▸ **Your assignment**: Only one stretch of the listing below is wanted. Begin at the line that has "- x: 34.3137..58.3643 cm", stop after the line that has "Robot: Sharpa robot", and repeat every line in between exactly.

▸ **Provided material**:

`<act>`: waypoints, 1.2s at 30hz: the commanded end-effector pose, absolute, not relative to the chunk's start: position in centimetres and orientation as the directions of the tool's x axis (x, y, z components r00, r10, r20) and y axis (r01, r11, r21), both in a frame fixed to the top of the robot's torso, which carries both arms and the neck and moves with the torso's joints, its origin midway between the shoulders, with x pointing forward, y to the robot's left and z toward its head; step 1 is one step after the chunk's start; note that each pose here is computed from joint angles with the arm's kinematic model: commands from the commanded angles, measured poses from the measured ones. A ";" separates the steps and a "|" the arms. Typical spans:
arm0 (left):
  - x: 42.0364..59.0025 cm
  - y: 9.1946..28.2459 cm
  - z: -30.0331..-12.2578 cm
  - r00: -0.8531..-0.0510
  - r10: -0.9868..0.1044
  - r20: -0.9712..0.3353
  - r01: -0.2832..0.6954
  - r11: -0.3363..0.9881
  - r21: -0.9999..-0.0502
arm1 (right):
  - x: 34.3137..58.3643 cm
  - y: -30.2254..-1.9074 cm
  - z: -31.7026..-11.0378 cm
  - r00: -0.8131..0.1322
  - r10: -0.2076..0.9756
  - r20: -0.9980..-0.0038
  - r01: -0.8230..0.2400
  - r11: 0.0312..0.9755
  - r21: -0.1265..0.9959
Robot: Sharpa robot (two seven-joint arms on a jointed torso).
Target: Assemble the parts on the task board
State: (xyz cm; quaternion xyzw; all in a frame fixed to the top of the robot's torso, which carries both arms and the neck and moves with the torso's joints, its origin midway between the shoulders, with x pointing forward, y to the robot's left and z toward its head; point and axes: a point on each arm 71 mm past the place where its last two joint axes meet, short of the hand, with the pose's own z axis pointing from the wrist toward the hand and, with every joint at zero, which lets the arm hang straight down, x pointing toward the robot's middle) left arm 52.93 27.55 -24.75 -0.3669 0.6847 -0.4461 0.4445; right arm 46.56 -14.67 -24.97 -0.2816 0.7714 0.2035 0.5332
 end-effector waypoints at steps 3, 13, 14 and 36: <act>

▸ **Solution**:
  - x: 34.3137..58.3643 cm
  - y: -30.2254..-1.9074 cm
  - z: -31.7026..-11.0378 cm
  - r00: -0.8131..0.1322
  - r10: -0.2076..0.9756
  - r20: -0.9980..-0.0038
  - r01: -0.8230..0.2400
  - r11: 0.0312..0.9755
  - r21: -0.1265..0.9959
Robot: Sharpa robot (two seven-joint arms on a jointed torso).

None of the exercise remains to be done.